• _Problem to solve_:
Check every line of the data below for the word "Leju" and say how many have it, without further comment.

• _Records provided_:
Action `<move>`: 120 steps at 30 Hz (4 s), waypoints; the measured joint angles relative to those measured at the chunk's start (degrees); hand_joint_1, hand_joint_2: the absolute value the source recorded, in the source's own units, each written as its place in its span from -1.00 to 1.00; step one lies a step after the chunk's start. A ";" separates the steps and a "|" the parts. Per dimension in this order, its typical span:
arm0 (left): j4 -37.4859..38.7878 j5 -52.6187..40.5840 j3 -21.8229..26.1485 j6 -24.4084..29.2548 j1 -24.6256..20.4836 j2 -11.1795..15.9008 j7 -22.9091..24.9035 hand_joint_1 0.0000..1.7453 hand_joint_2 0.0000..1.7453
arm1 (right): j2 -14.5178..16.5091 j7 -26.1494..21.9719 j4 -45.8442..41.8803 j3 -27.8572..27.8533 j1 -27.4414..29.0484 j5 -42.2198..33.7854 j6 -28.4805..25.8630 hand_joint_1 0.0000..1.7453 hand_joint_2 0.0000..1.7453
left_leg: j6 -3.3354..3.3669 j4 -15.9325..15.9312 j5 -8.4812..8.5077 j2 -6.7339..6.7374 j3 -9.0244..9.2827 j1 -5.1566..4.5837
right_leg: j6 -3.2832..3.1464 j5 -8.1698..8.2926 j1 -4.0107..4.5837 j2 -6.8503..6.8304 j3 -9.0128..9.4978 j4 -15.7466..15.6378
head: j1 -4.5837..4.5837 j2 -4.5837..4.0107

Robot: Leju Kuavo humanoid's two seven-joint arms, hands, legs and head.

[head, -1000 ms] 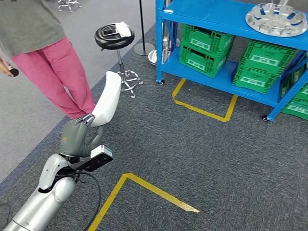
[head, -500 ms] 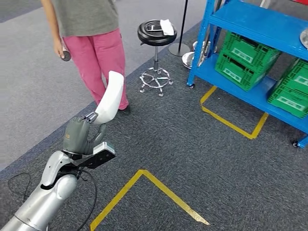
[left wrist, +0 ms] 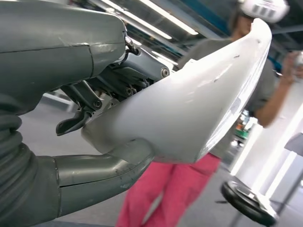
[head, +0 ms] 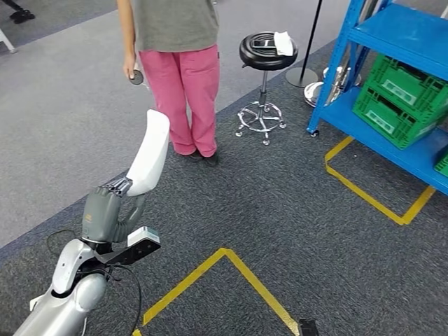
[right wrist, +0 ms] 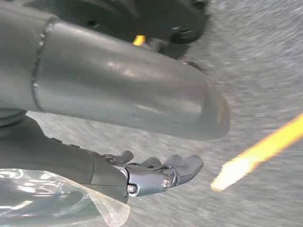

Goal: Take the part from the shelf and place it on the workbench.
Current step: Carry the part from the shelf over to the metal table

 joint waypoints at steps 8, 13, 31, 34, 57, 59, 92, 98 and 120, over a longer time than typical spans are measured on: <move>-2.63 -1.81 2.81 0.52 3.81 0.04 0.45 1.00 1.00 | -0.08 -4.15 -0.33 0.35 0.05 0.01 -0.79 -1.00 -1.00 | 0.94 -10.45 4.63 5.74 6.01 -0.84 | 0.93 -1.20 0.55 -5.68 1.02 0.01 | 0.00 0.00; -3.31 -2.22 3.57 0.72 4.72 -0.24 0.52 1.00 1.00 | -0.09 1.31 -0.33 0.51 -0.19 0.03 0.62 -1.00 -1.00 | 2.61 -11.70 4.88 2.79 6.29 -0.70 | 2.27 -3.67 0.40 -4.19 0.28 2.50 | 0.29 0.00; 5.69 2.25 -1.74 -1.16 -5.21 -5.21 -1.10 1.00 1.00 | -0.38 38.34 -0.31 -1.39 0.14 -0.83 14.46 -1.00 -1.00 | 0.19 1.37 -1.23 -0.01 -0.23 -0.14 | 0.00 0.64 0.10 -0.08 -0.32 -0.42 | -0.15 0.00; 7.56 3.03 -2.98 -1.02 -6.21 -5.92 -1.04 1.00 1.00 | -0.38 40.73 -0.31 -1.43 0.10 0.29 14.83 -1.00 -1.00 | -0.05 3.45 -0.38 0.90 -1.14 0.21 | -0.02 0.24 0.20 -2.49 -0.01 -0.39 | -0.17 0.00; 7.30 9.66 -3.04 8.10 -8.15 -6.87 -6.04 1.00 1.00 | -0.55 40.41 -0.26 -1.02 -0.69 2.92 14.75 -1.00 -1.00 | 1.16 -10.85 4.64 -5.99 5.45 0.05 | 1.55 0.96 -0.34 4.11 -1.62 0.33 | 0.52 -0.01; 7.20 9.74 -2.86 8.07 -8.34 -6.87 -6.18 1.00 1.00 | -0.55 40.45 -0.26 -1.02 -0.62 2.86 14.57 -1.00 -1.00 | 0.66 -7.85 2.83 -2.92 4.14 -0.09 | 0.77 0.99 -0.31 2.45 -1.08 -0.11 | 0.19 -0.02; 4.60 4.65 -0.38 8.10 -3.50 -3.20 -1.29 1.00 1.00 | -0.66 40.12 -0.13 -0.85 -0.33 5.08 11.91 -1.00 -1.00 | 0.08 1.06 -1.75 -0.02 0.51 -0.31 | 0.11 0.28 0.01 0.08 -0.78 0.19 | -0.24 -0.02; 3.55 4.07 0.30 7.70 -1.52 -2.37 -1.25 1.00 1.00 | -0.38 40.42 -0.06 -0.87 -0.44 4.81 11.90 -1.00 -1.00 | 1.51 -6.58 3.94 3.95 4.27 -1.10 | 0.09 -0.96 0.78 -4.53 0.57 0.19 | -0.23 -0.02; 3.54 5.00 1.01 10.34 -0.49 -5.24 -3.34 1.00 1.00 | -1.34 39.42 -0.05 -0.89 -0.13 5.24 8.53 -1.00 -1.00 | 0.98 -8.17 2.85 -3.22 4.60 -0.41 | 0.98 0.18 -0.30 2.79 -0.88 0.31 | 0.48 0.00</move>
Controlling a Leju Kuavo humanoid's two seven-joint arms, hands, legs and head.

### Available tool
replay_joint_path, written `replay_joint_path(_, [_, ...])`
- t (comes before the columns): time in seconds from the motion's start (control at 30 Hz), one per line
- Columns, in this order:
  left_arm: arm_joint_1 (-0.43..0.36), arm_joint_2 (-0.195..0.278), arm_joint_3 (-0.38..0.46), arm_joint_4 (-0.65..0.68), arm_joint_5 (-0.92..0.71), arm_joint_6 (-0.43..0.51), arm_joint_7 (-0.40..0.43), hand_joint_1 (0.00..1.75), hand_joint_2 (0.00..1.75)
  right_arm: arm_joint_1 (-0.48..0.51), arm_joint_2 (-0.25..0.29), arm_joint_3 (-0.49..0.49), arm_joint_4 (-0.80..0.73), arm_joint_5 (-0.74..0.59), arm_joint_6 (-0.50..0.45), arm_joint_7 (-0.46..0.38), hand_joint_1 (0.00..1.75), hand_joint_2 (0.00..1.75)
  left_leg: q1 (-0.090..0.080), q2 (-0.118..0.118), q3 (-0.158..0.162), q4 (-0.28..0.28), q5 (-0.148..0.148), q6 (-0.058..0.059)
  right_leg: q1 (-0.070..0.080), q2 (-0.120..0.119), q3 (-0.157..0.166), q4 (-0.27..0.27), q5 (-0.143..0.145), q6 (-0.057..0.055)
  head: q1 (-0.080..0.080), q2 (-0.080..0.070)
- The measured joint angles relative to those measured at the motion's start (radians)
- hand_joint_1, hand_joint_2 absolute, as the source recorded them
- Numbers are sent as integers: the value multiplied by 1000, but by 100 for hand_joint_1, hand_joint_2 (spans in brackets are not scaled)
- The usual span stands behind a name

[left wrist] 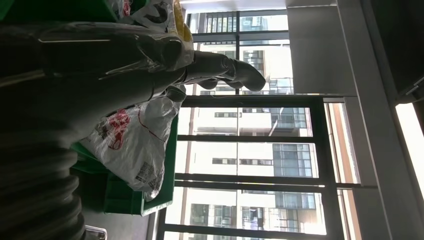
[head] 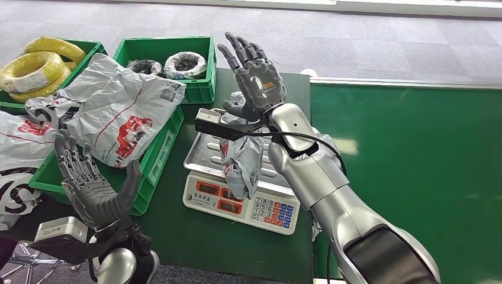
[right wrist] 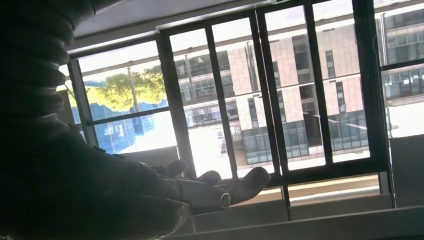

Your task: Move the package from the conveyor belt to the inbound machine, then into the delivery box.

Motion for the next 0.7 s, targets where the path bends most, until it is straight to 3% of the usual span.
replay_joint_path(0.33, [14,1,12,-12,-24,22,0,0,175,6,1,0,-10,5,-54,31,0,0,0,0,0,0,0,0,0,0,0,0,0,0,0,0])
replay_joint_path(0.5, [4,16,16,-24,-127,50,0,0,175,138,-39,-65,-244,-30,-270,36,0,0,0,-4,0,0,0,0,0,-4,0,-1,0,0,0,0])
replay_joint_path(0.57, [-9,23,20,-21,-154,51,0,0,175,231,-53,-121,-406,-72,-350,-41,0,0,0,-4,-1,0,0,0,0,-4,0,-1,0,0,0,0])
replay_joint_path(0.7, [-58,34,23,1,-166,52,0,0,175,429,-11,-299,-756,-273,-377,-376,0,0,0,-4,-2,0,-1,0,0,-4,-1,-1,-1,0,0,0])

• _Your response_:
2